Is Residency Required After Medical School?

Yes, residency is the training period that comes immediately after graduating from medical school. It is a supervised, hands-on clinical program where new doctors learn to practice medicine independently, and it typically lasts three to seven years depending on the specialty. Residency is not optional: every state requires at least some postgraduate training before granting a full medical license.

What Residency Actually Involves

Medical school teaches the science of medicine through classrooms, labs, and clinical rotations. Residency is where you apply all of that as a working doctor, treating real patients in hospitals and clinics under the guidance of experienced physicians called attendings. The workload is intense. Residents typically put in 60 to 80 hours per week, and the training functions as a full-time job with a salary, not a continuation of school.

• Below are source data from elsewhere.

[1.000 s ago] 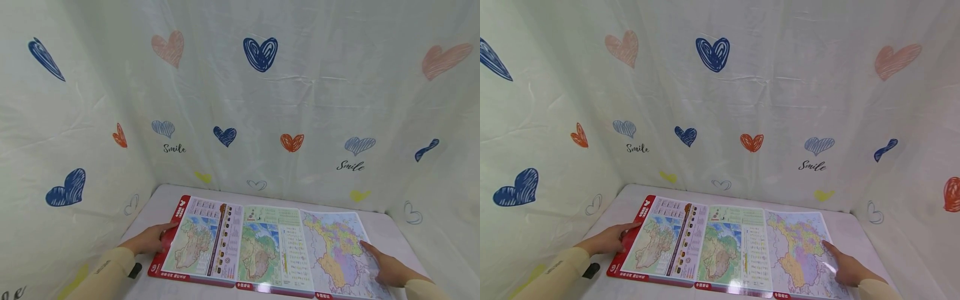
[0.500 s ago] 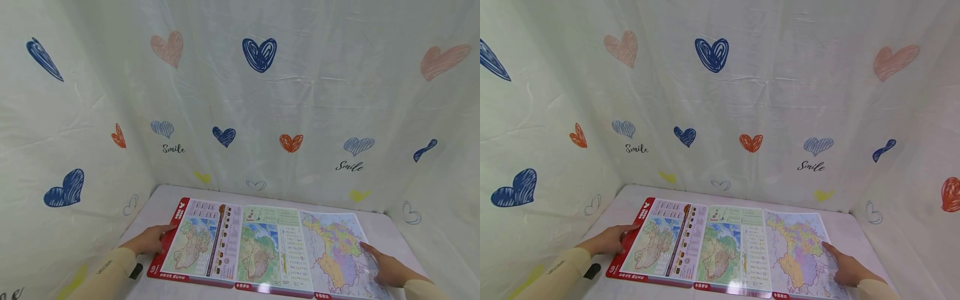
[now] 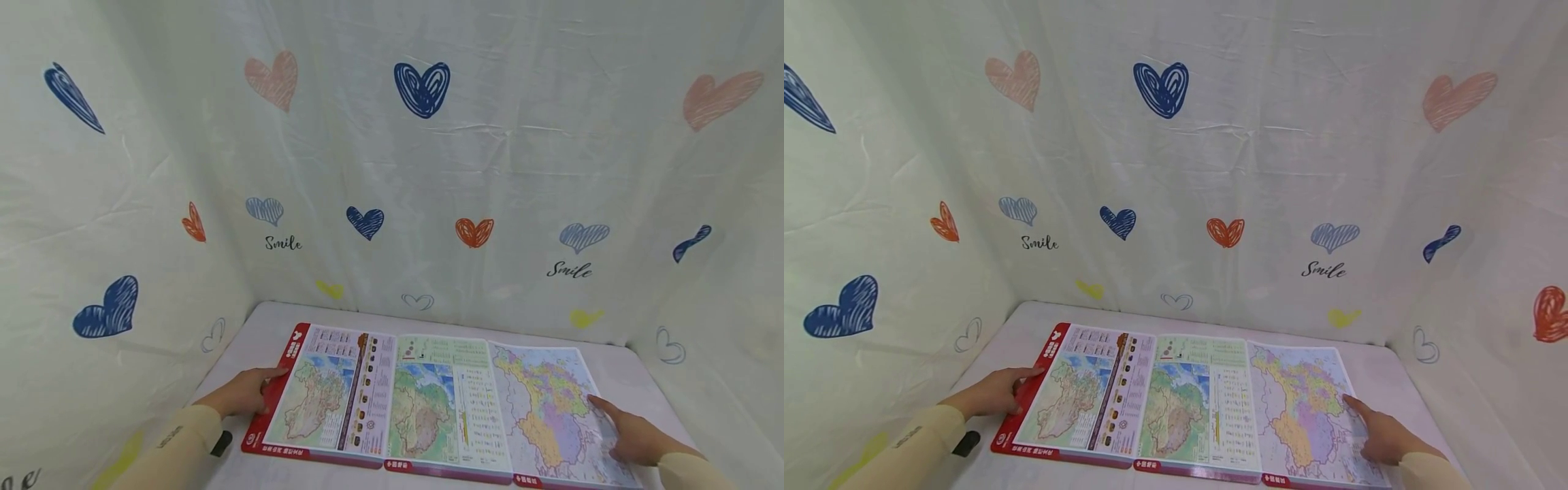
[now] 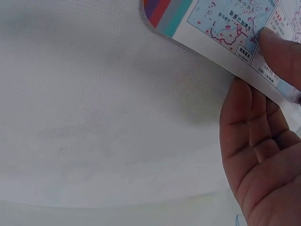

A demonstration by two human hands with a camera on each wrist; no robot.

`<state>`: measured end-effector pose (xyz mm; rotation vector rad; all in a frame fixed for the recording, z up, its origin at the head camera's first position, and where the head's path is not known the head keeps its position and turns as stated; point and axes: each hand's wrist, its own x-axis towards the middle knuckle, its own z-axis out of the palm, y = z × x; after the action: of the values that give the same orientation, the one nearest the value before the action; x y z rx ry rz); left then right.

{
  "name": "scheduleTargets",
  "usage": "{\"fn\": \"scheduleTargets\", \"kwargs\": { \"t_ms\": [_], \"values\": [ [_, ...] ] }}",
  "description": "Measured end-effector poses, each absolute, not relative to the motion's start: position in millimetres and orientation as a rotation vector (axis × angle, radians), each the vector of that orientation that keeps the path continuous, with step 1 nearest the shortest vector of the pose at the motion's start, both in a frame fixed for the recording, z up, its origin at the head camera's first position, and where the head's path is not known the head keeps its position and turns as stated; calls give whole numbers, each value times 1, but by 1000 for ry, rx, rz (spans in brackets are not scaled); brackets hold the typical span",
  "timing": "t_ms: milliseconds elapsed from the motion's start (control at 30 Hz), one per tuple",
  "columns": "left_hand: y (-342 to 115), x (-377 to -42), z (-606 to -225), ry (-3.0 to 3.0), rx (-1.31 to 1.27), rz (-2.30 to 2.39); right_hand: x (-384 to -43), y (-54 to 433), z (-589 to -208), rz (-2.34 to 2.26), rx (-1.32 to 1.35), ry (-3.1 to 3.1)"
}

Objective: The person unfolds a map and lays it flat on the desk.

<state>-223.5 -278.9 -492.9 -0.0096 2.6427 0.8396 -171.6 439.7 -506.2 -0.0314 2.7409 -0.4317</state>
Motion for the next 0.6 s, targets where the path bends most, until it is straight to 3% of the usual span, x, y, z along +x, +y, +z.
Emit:
{"fn": "scheduleTargets", "kwargs": {
  "t_ms": [400,600],
  "values": [
    [-283,-224,-490,2782,49,648,-170,459,-493,-423,-39,2781],
    [-274,-224,-470,2896,120,628,-180,458,-475,-479,-70,2834]
  ]
}}
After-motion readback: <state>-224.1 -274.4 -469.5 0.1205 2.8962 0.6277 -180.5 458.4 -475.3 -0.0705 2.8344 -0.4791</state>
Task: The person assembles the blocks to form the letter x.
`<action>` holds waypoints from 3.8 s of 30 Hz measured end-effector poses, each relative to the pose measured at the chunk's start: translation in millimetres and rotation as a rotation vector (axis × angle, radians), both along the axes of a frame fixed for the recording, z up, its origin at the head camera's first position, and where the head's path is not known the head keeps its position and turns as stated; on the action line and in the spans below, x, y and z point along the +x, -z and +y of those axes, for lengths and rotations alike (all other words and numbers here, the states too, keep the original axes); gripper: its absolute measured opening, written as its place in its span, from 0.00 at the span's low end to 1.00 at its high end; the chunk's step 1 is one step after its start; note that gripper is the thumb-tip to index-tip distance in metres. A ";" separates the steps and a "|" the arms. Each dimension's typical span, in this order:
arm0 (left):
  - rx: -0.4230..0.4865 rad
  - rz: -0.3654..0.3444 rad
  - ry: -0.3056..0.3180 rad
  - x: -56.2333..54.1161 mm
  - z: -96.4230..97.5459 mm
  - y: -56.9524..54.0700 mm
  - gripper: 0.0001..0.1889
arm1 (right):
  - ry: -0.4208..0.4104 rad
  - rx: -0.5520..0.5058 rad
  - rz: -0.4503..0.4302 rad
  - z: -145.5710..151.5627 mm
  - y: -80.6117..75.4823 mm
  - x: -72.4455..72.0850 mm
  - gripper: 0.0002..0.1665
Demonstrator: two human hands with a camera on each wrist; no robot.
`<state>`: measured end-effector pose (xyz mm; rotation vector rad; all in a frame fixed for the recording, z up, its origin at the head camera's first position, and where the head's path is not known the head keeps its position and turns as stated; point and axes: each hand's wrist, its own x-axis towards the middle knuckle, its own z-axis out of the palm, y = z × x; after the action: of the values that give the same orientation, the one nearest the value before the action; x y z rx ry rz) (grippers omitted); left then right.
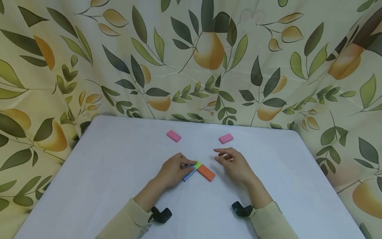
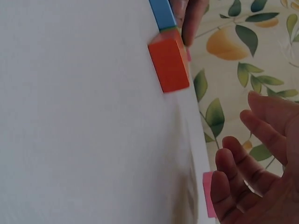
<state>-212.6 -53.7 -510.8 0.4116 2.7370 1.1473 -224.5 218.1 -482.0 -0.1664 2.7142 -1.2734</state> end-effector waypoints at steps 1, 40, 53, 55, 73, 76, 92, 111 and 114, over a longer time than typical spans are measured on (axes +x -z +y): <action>0.002 -0.001 -0.001 0.2 0.3 0.5 0.14 | 0.006 0.005 -0.006 1.8 -0.8 -1.0 0.23; 0.034 0.007 0.008 -3.1 -2.5 4.3 0.13 | 0.062 0.164 0.009 53.8 -27.0 -48.1 0.29; 0.029 0.003 0.007 -3.9 -2.4 2.5 0.13 | 0.078 0.162 -0.009 57.8 -27.4 -65.4 0.27; 0.029 0.003 0.010 -4.1 -2.5 2.3 0.13 | 0.081 0.159 -0.019 57.5 -26.9 -67.4 0.27; 0.012 0.014 0.028 -3.5 -3.5 -0.9 0.14 | 0.096 0.156 -0.054 54.6 -17.6 -81.8 0.25; 0.014 0.013 0.030 -3.3 -3.9 -1.5 0.13 | 0.093 0.158 -0.058 54.5 -15.8 -84.3 0.25; 0.021 -0.001 0.022 -4.5 -4.0 2.0 0.13 | 0.044 0.167 -0.018 57.7 0.5 -98.9 0.22; 0.026 0.010 0.031 -2.9 -3.9 1.2 0.12 | -0.013 0.191 -0.019 58.7 8.9 -108.3 0.20; 0.025 0.013 0.030 -2.9 -3.4 1.9 0.12 | 0.001 0.188 -0.019 57.4 10.2 -107.2 0.19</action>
<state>-215.5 -57.1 -512.7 0.4631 2.7202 1.1766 -331.7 275.5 -492.2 -0.1317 2.7977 -1.0074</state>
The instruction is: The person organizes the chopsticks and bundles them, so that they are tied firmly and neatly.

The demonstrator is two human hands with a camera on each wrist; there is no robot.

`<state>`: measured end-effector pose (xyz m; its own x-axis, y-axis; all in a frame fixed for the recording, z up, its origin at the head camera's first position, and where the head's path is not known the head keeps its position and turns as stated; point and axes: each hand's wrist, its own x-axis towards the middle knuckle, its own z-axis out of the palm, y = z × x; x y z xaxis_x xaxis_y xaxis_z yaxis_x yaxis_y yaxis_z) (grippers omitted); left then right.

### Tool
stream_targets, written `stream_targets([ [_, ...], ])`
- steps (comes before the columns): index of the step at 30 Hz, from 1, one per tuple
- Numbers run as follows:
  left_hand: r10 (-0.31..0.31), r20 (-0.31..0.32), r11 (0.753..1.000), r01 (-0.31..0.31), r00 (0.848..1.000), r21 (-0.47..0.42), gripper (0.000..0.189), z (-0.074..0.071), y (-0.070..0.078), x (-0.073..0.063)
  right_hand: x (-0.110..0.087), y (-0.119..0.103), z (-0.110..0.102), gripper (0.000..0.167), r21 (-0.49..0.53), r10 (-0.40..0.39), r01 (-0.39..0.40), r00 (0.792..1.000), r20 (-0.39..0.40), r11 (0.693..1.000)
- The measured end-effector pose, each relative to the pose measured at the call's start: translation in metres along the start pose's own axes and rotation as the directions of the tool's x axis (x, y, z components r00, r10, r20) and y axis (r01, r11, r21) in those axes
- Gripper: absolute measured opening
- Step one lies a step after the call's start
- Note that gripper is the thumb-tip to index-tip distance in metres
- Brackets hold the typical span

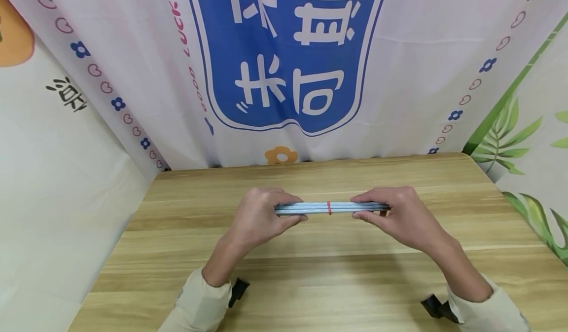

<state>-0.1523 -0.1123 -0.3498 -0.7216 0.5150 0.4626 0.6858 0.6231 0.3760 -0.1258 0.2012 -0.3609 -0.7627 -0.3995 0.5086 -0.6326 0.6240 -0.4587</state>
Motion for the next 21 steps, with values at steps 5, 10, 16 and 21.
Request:
stream_targets([
  [5,-0.007,0.028,1.0,0.007,1.0,-0.012,0.027,-0.003,-0.002,-0.002,-0.001,0.0,0.001,0.025,0.024,0.002,-0.002,1.0,0.004,1.0],
  [10,0.021,0.079,1.0,-0.02,0.997,-0.013,0.027,-0.004,-0.004,-0.004,-0.005,0.002,0.0,0.024,0.044,0.022,-0.023,1.0,0.017,0.999],
  [16,0.06,0.09,0.998,-0.057,0.994,-0.038,0.028,-0.003,-0.006,-0.008,-0.008,0.003,0.0,0.024,0.048,0.035,-0.036,0.999,0.032,0.998],
  [21,0.066,0.022,0.996,-0.065,0.998,-0.069,0.026,-0.003,-0.009,-0.013,-0.007,0.003,0.0,0.024,0.047,0.024,-0.026,0.999,0.041,0.999],
])
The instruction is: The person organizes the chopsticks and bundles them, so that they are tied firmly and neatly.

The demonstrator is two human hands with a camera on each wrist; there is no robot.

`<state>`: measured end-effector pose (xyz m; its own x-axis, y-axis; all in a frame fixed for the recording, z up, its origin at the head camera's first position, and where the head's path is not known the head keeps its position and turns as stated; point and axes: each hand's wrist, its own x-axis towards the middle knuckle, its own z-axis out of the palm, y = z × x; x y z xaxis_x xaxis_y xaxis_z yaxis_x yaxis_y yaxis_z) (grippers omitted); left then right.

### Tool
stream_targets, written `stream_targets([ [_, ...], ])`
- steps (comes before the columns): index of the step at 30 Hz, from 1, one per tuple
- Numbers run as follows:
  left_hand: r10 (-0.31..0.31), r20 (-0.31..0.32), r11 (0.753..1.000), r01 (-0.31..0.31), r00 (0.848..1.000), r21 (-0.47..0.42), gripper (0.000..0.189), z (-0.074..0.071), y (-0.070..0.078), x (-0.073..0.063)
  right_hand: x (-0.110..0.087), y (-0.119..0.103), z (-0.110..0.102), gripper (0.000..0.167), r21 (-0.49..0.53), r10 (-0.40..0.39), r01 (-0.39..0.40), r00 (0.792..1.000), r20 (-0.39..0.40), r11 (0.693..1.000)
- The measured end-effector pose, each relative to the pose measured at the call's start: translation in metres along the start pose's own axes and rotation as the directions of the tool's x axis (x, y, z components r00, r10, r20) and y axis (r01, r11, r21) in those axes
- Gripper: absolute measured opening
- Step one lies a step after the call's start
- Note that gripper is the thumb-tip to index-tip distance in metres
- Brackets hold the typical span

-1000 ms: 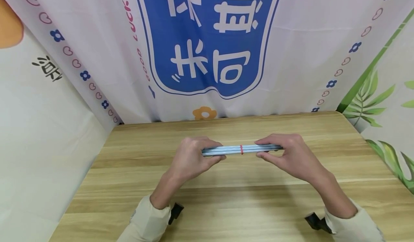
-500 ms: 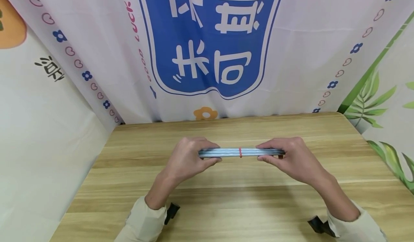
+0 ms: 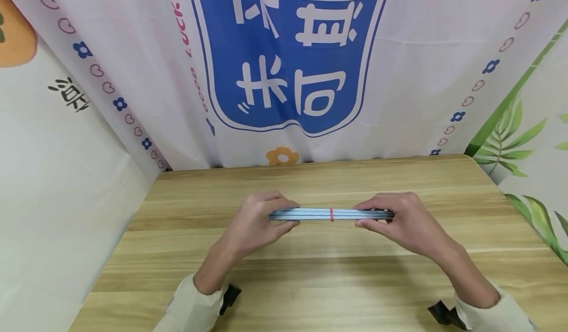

First-year residents (called interns) operate under the closest supervision. An attending physician is often physically present during procedures and key decisions. As residents gain experience and demonstrate competence, they’re granted increasing independence. By the later years, a resident may be managing complex cases and performing procedures with minimal oversight, though an attending is always ultimately responsible for patient care.

How Long Residency Lasts

The length depends entirely on which specialty you choose. Some of the most common durations:

  • Internal medicine: 3 years
  • Pediatrics: 3 years
  • General surgery: 5 years

These are minimums required for board certification eligibility. Some specialties, like neurosurgery, can run seven years. If a physician wants to subspecialize further (for example, becoming a cardiologist after completing internal medicine), they pursue an additional fellowship lasting one to three years after residency.

Why It’s Required

Graduating from medical school earns you an MD or DO degree, but that alone does not allow you to practice medicine independently in any U.S. state. Every state medical board requires at least one year of postgraduate training for a full, unrestricted medical license. Many states require two or three years. In practice, nearly all physicians complete their entire residency program before entering independent practice, because finishing residency is also what makes you eligible for board certification in your specialty.

Board certification, administered through the American Board of Medical Specialties, requires completing three to seven years of accredited residency training plus passing a specialty-specific exam. While board certification is technically voluntary, most hospitals and insurance networks require it for employment and credentialing.

How Residents Get Placed

You don’t simply apply to a residency program and get hired. The process runs through the National Resident Matching Program, commonly called “the Match.” During their final year of medical school, students submit applications to residency programs, interview at multiple sites, and then rank their preferred programs in order. Programs simultaneously rank the applicants they interviewed. A computer algorithm pairs applicants and programs based on both preference lists, and results are released on Match Day, typically in March.

The system is binding. Once matched, both the applicant and the program are committed. This process applies to nearly all residency positions in the United States.

Pay and Work Conditions

Residents earn a salary, though it’s modest relative to the hours worked. The nationwide average for a first-year resident in 2025 is about $68,166. Pay increases modestly with each year of training, and by the eighth year (for those in longer programs or fellowships), averages range from roughly $87,000 to $96,000 depending on the type of institution.

Geography matters too. First-year residents in the Western U.S. average around $77,649, while those in the South average closer to $65,076. The Northeast falls in between at roughly $75,000. Resident pay has been rising, but recent increases of about 2.2% per year have trailed inflation.

Federal regulations cap resident work hours at 80 per week, averaged over a four-week period. Individual shifts can last up to 24 hours, with a minimum of 8 hours of rest between shifts. Residents must get at least one day off per week (averaged over four weeks) and can be on overnight call no more than every third night. These rules were put in place to protect both residents and their patients, though the schedule remains grueling by any standard.

What Comes After Residency

Once you finish residency, you become an attending physician, meaning you practice independently and supervise the next generation of residents. Some physicians go straight into practice at this point. Others choose a fellowship to gain expertise in a narrower subspecialty. A general surgeon might pursue a fellowship in transplant surgery, or an internist might specialize in gastroenterology. Fellowships typically add one to three years of additional training.

The full timeline from starting medical school to independent practice is long. Four years of medical school, three to seven years of residency, and potentially one to three more years of fellowship means most physicians don’t begin practicing independently until their early to mid-thirties.